=== Section Start ===
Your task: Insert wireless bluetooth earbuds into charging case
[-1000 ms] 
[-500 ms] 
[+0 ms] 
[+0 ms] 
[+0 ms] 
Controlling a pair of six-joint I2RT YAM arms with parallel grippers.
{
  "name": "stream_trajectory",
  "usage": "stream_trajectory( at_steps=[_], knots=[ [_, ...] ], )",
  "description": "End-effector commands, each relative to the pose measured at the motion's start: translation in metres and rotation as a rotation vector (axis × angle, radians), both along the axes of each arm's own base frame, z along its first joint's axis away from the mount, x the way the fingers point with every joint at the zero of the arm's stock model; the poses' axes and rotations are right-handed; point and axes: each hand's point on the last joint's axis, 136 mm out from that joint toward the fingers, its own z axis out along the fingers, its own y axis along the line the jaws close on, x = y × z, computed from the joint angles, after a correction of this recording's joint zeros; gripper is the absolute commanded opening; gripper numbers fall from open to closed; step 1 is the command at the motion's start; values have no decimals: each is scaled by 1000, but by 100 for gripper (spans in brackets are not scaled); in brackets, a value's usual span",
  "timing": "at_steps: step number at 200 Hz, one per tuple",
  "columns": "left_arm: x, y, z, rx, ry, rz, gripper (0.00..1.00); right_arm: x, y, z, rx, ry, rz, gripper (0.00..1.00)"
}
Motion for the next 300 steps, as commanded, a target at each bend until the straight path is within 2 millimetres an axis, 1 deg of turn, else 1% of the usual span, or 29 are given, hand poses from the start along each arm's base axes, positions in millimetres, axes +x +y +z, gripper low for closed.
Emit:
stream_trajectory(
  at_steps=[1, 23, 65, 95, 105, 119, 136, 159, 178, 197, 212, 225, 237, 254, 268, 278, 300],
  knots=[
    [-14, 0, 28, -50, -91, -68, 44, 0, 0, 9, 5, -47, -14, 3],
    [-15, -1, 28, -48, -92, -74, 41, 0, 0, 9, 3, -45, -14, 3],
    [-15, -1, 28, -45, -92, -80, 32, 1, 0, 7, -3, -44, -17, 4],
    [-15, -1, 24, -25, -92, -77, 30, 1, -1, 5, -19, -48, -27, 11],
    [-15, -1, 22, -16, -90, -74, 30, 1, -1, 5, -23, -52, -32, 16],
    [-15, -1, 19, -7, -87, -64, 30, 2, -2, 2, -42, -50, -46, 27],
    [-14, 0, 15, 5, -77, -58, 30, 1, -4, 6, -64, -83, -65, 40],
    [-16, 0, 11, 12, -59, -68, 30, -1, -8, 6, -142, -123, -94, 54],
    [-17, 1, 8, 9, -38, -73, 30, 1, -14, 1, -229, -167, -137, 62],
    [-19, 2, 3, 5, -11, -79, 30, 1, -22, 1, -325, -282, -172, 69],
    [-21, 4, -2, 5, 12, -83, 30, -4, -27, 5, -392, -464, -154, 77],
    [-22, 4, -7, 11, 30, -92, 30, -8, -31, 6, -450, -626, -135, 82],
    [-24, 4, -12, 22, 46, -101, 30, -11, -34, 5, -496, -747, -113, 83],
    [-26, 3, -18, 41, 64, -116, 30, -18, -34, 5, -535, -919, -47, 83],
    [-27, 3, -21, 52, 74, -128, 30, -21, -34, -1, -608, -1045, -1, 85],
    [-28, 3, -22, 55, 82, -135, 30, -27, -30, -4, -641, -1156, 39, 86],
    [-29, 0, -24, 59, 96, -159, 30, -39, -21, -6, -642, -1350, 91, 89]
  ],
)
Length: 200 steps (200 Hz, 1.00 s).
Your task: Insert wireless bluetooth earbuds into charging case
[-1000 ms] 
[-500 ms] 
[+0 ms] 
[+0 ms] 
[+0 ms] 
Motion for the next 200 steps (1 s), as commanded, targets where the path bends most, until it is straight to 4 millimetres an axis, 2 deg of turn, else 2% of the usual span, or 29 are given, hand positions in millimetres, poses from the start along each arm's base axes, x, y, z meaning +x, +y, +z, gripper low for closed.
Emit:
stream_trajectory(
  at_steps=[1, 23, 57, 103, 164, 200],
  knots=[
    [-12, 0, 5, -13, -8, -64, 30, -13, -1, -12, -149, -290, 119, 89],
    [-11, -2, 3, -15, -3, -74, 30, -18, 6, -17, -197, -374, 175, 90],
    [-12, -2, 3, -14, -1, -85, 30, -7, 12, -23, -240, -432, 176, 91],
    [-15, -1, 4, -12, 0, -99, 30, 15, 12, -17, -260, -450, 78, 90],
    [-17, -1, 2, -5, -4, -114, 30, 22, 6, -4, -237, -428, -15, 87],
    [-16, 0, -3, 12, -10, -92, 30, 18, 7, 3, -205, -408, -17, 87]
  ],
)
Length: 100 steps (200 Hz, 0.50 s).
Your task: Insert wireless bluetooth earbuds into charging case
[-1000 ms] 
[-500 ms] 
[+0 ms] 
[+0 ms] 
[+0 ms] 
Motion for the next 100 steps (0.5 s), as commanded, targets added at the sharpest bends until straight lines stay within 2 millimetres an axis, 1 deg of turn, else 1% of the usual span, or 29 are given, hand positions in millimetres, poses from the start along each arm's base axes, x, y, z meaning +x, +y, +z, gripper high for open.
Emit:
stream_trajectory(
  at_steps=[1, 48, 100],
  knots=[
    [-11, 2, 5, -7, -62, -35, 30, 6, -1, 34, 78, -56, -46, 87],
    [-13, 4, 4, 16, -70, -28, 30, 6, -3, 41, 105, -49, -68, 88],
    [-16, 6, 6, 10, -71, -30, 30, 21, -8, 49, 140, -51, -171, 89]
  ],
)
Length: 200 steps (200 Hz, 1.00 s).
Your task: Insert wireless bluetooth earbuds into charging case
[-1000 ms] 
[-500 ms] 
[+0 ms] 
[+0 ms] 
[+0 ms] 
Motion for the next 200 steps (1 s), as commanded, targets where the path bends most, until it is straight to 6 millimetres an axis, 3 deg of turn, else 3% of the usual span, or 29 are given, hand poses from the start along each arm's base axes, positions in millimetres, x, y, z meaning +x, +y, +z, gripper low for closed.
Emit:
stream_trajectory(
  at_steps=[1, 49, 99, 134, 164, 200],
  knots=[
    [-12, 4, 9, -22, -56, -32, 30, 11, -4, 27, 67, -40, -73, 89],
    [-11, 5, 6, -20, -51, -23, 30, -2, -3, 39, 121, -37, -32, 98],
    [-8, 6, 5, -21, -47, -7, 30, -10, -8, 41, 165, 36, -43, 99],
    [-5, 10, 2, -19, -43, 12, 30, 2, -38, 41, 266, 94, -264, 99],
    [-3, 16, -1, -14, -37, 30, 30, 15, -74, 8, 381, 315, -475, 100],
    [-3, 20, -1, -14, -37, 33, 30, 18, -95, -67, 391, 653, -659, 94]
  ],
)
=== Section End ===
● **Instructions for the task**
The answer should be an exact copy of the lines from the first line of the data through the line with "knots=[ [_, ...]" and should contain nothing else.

● **Answer to this problem**
Your task: Insert wireless bluetooth earbuds into charging case
[-1000 ms] 
[-500 ms] 
[+0 ms] 
[+0 ms] 
[+0 ms] 
Controlling a pair of six-joint I2RT YAM arms with parallel grippers.
{
  "name": "stream_trajectory",
  "usage": "stream_trajectory( at_steps=[_], knots=[ [_, ...] ], )",

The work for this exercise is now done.